In .27 Chaos, sure. It works. But with enough breakable objects in a scene it crashes.
All that Chaos does (I say all, but it’s a good amount of stuff when you do it manaually) is to grab a mesh, in engine, and break it apart based on whatever you manually choose.
The texturing isn’t perfect when it does this. But it does create manifold geometry.
The asset in the scene automatically breaks apart as it’s pieces are set to simulate physics.
You can do the same thing in blender.
Take a cube, fracture it up, uv map it correctly. Leave all the pieces in place so the engine assembles it for you.
When you import the mesh, it will import as a bunch of separate pieces.
Dragging the pieces in the scene will retain the cube shape.
Setting all the pieces to simulate physics will cause them to correctly simulate (assuming they have collision enabled properly).

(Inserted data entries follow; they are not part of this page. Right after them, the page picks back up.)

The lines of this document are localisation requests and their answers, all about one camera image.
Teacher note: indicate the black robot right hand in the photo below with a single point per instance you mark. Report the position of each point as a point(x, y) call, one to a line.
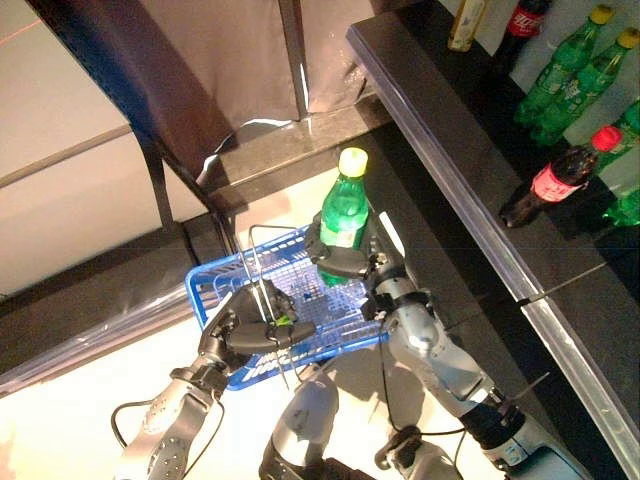
point(345, 265)

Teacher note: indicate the blue plastic shopping basket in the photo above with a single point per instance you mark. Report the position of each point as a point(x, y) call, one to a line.
point(340, 310)

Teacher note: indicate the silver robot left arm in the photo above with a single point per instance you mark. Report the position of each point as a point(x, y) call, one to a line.
point(165, 430)

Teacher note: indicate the grey stone ledge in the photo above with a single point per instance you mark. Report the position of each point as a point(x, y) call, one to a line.
point(300, 145)

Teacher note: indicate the silver robot left leg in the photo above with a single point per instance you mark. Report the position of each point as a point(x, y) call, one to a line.
point(305, 415)

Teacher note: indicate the silver robot leg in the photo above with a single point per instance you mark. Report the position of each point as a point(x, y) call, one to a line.
point(305, 415)
point(430, 460)

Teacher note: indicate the black robot waist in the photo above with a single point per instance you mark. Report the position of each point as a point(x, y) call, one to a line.
point(350, 470)

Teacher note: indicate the dark metal pole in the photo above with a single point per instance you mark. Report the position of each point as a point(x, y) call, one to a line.
point(295, 60)

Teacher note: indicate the silver robot right leg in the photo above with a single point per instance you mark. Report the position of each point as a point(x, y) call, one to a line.
point(430, 460)

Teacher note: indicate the Coca-Cola bottle red cap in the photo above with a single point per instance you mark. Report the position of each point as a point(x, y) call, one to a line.
point(550, 182)
point(522, 25)

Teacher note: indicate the grey fabric backdrop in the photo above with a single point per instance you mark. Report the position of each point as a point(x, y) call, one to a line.
point(240, 50)

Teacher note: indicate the yellow tea bottle green label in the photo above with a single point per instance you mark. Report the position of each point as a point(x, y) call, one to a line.
point(467, 25)

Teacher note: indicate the pale left hand bracket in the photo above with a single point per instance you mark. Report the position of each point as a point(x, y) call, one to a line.
point(281, 321)

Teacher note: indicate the black shelf board clear rail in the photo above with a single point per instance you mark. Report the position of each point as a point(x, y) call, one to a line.
point(450, 100)
point(610, 325)

Given all of that. Once you make your models you can simple swap out the single mesh for a bunch of mesh parts that share the same location as the original mesh.
The parts will then simulate as you’d expect.
With a little of work you can turn this into a reusable blueprint that will always work no matter what.
Instead of Chaos, which until it is finalized will always cause issues.
(I would suggest going with an array of static meshes for the replacement parts. Though it is a bit complex to setup. Maybe a pyton script to select a folder and automated the array population would help).
Making the geometry break correctly in blender can be challenging, but it doesn’t have to be.